Power Apps surely allows you to create or modify a single record pretty directly. However, iterating directly onto the permanent data store could prove to be expensive in terms of time and effort. This is a short and sweet way to introduce a little tweak in the middle such that we can create a dataset in local memory, modify it as required and save the dataset in permanent storage together when the dataset is finalized. The inbuilt Microsoft components e.g. Power Apps, Power Automate and SharePoint come together in unison to support an extensible framework. Once the working is understood, you may use this trick to build a more complex real-life application. Go for it if you are Power-hungry!
What If the Flow Failed….How to Notify the User that the Data has not been saved?
Since we have flow Throttling limit…
Good question VUONG.
Inside the Flow we can handle the error and return different response for success and failure.
Inside the Power App, depending on the response received from the Flow, we can take action accordingly.
Hi Priyanka,
A beautiful way to write data to a sharepoint list! Do you know if this is faster then handling it in powerapps with a ForAll(Patch()))?

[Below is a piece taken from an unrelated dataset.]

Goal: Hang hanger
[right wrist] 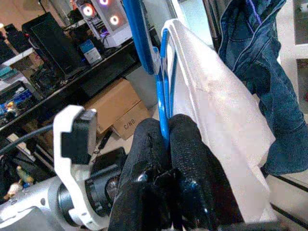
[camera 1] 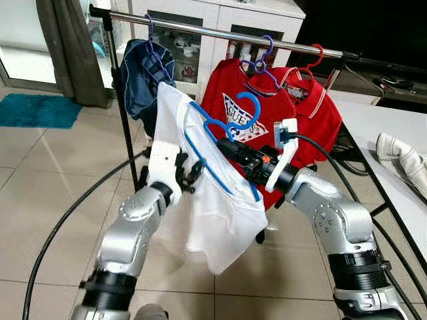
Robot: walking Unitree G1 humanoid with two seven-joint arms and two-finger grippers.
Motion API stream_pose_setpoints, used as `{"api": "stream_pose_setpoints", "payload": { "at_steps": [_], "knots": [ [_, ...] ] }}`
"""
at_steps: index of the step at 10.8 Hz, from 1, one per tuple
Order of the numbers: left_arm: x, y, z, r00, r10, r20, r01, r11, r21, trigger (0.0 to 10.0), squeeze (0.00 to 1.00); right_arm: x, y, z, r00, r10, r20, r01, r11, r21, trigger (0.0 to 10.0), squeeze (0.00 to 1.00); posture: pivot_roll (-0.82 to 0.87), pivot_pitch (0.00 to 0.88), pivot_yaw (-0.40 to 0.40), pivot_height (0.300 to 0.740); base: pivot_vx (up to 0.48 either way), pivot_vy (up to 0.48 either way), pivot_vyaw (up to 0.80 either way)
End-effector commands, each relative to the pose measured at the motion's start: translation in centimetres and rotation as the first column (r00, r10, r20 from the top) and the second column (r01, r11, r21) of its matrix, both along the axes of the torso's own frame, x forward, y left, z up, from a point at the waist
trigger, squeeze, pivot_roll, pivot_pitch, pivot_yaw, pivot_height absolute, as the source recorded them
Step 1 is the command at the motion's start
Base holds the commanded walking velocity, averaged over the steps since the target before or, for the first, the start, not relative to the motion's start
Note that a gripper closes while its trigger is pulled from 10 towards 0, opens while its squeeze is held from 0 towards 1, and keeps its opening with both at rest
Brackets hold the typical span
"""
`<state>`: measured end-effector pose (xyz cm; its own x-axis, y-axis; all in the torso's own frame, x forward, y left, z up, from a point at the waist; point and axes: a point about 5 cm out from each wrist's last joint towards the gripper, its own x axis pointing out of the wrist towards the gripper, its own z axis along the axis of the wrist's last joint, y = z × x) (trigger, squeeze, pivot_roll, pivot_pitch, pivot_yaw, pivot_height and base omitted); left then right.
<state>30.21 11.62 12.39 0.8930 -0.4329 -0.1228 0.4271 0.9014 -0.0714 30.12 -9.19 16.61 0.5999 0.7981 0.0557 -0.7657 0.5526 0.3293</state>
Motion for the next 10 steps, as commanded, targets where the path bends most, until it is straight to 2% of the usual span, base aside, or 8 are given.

I am glad that it was helpful to you, Jeroen.
If the collection size is small then time taken by ForAll(Patch()) and Flow may not differ much.
But if the collection size and the number of columns in the SP list is large, then using flow should be preferred for safely insertion of the data.
Using ForAll(Patch()) for large size collection can cause data loss.
This looks very useful, please could you let me know, I’m a Powerapp beginner, but I have an app which is an order form, will this just create one list item in SP but contain all those items which have been ordered? .e.g. an order will have lots of items – I’ve tried the ForAll but that creates a separate list item for each item ordered – Thank you
Very nice. But in real life we need to connect it to a costumer, an order number, etc. The problem is to make an order with an order number, and to connect the orderlines to the same order.